Focus on: Dyson Stringer Cloher

Jen Cloher goes back to her Adelaide youth ahead of her performance at WOMADelaide

feature (adelaide) | Read in About 3 minutes
33248 large
Dyson Stringer Cloher
Published 24 Feb 2020

Years before WOMADelaide began, a little Jen Cloher would scurry out of her house, across Hackney Road and into the parklands of Botanic Park to play beneath the Moreton Bay fig trees. "I’d cross that road, you know, and I’d be in nature – to some extent. So weirdly, I’m kind of going back to my old stomping ground."

Cloher went on to spend her adolescent years along Henley Beach’s coastline, trekking into the city to bask in the grime of Adelaide’s grunge rock scene.

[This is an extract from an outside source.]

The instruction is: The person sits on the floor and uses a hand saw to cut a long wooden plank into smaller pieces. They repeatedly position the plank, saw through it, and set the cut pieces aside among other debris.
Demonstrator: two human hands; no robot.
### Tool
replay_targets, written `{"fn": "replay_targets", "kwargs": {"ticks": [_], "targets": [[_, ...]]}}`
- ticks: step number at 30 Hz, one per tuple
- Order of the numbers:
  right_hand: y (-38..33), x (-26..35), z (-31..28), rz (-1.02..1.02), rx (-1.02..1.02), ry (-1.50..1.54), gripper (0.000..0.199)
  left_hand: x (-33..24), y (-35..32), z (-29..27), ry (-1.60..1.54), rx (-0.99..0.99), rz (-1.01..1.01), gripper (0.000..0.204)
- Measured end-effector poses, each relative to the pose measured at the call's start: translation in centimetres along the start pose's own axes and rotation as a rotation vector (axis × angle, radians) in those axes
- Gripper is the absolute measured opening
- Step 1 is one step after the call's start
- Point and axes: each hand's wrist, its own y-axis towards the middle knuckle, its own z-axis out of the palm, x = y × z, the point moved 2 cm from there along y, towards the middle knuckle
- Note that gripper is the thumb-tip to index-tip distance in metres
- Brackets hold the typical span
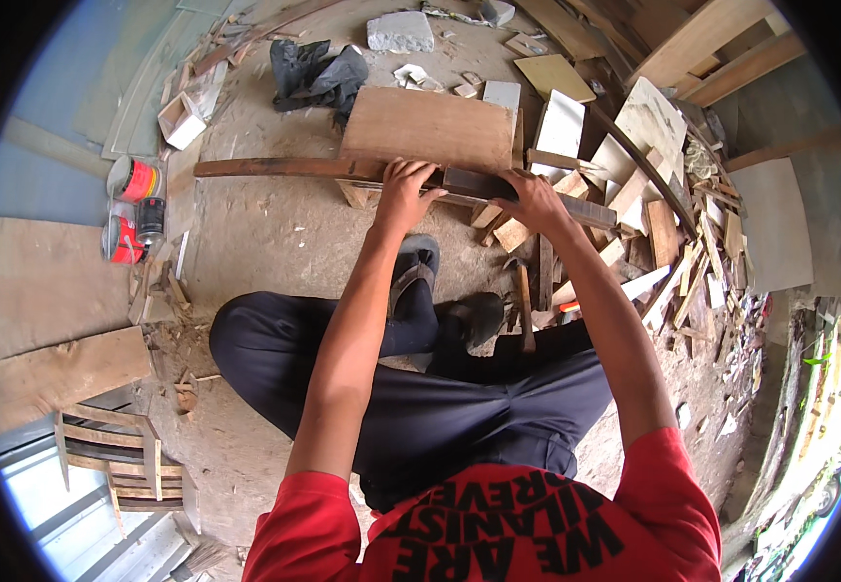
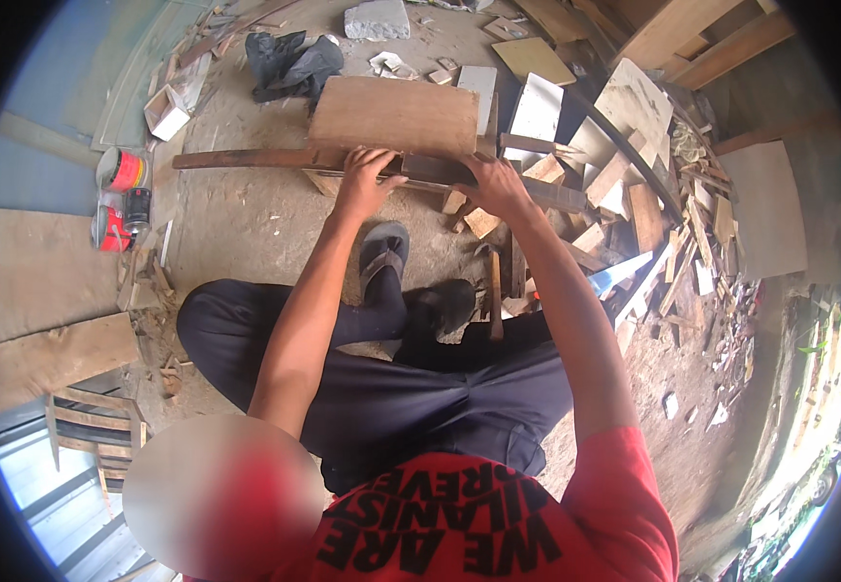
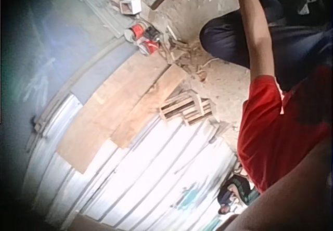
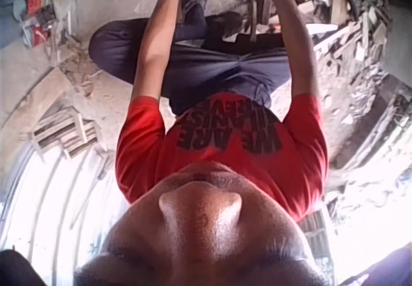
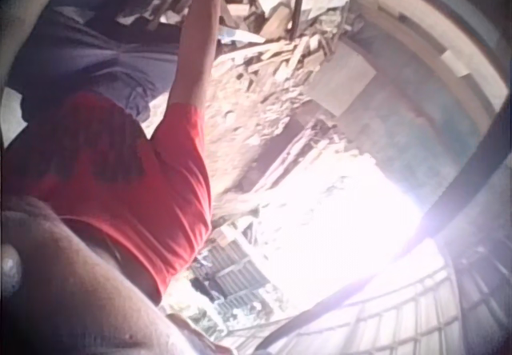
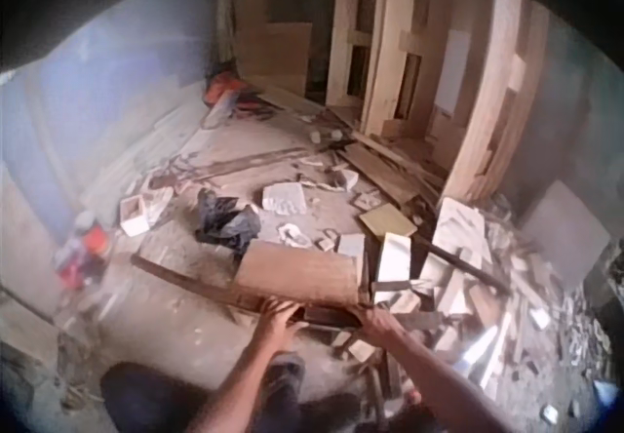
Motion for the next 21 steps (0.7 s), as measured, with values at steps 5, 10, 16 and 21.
{"fn": "replay_targets", "kwargs": {"ticks": [5, 10, 16, 21], "targets": [[0.1, 1.0, -0.3, 0.012, -0.064, -0.104, 0.059, 0.7, 0.0, -0.1, 0.000, -0.031, 0.038, 0.050], [-0.9, -0.3, -3.2, 0.028, -0.398, 0.051, 0.057, 0.1, 0.2, -0.3, 0.013, -0.007, 0.090, 0.046], [-7.8, -5.5, -6.0, 0.323, -0.706, 0.171, 0.043, -0.3, 0.2, -0.7, 0.044, 0.008, 0.077, 0.046], [-14.7, -16.0, 1.6, 0.673, -0.835, 0.199, 0.046, -0.1, 0.1, -0.3, 0.026, 0.064, 0.075, 0.045]]}}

In their track 'Falling Clouds', Cloher reminisces about seeing The Clouds and Falling Joys as a teen in Adelaide. "You kicked the door wide open so I could walk onto that stage."

Dyson Stringer Cloher are now embarking on imparting the same inspiration Cloher found in Adelaide’s underground music scene to thousands at WOMADelaide in 2020.

It’s sublimely cyclical to have Cloher return to Botanic Park with Mia Dyson and Liz Stringer, who make up the trio. A group that enlivened a new wave of female and gender non-conforming artists. 

The three formed Dyson Stringer Cloher on a whim in 2013. They played 40 gigs across the country, leaving people aching for more of their music, before diverging down the different paths of their individual careers. 

Six solo albums later, a stack of trophies, and some seriously inked-up passports, Dyson Stringer Cloher have released their self-titled debut album. And it is a jewel. It’s rock with sensitivity, simplicity and a natural fierceness. 

The three pioneers aren’t doing this the old fashioned rock’n’roll way, but with an enviable zen swagger. "None of us drink," Cloher says. "We just like sipping our kombucha and dandelion tea." And as far as in-house fighting goes, it’s pretty tame. "Probably the biggest argument we would have is what milk we would put in our coffee. It’s actually quite embarrassing. Quality problems though."

There’s no denying Adelaide’s impact on Cloher’s formative years. From Carclew to Flinders Drama Centre and the Adelaide Fringe, her trajectory as an artist began on these streets. It’s something she hasn’t forgotten. "I love Adelaide. And the thing I really love about it is that it’s not a big bustling city. Particularly as an artist growing up, there’s enough of a sense of that isolation and loneliness you need as an artist to sort of really have that time on your own to imagine and create."